Goal of the exercise
Find the lines holding the string "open" in the data, then copy all of them.

(Collected data entries)
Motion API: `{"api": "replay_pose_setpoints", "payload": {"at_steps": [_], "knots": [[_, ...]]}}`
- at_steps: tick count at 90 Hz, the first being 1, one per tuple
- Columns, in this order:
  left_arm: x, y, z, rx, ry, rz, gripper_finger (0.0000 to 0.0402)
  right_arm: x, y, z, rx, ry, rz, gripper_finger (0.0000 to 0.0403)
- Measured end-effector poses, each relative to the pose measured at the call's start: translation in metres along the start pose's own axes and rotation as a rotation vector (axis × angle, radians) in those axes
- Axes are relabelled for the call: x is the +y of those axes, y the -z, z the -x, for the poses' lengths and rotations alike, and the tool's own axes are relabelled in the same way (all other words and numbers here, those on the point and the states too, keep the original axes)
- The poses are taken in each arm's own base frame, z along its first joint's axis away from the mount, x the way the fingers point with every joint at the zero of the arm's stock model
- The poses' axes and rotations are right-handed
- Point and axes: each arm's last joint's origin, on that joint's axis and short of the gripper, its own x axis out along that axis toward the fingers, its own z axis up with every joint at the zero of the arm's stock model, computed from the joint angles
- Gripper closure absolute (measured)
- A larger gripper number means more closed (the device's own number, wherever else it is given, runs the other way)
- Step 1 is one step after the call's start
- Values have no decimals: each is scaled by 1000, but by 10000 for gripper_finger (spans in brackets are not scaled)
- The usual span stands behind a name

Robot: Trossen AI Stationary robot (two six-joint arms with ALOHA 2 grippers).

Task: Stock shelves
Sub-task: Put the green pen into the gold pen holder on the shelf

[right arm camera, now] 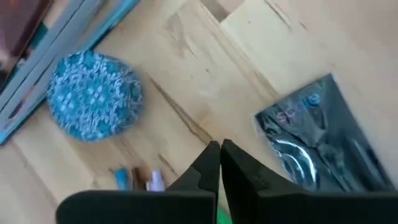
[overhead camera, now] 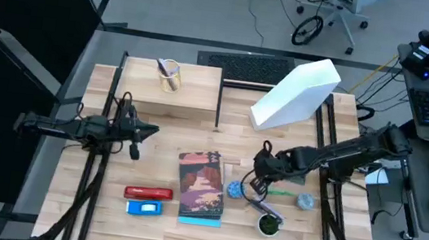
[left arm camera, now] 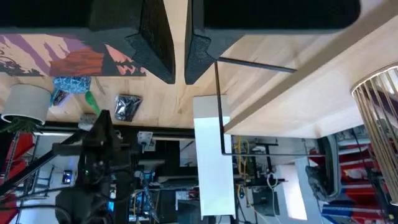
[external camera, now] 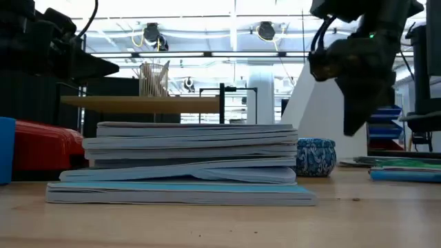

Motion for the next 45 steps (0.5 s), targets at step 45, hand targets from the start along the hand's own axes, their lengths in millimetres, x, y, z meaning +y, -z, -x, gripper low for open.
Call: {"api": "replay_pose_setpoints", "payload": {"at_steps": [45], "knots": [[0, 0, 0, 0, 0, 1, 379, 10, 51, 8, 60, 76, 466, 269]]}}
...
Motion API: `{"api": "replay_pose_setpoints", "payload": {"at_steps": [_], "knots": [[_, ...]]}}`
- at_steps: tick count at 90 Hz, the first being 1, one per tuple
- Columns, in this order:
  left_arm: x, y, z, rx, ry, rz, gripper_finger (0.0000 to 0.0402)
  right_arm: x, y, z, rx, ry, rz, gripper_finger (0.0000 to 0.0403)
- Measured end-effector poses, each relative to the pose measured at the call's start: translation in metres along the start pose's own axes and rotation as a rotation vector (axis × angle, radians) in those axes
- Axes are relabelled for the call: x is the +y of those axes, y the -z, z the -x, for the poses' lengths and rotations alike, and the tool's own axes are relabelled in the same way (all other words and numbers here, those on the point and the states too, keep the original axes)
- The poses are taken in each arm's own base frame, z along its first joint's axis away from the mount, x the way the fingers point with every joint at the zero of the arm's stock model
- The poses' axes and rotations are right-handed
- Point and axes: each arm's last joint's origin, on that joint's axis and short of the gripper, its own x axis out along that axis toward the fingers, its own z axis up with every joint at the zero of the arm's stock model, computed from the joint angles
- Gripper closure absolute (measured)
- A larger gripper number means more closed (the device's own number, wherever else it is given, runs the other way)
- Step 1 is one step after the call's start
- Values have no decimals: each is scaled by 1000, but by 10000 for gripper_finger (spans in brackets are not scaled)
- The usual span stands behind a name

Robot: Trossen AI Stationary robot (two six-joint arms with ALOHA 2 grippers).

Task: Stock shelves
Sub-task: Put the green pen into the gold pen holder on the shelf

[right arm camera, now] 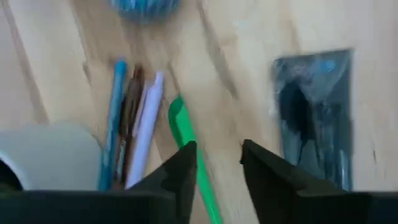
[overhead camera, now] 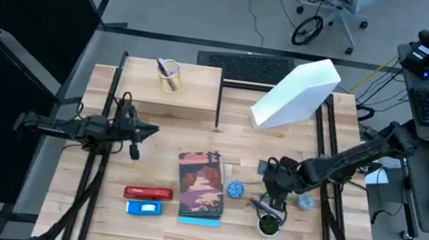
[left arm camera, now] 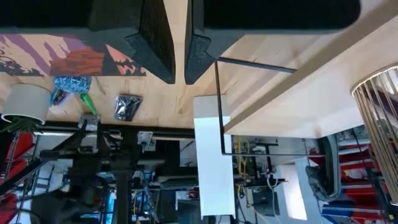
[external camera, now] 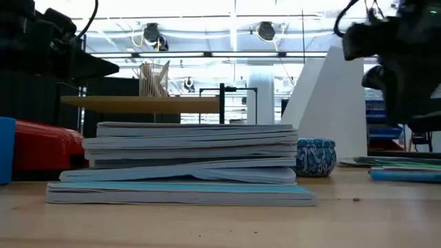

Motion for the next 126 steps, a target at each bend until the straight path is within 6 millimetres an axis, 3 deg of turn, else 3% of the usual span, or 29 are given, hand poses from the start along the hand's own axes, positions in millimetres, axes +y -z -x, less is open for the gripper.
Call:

Output for this task
Motion for the next 45 steps (0.5 s), targets at step 45, hand targets from the start along the hand's own axes, their lengths in millimetres, x, y, z meaning +y, -z, -x, gripper low for open.
Motion for the next 126 steps, a target at each bend until the straight path is within 6 millimetres an axis, 3 deg of turn, else 3% of the usual span, or 29 are given, hand poses from the start along the hand's own axes, positions in millimetres, axes +y -z -x, less is open for the gripper.

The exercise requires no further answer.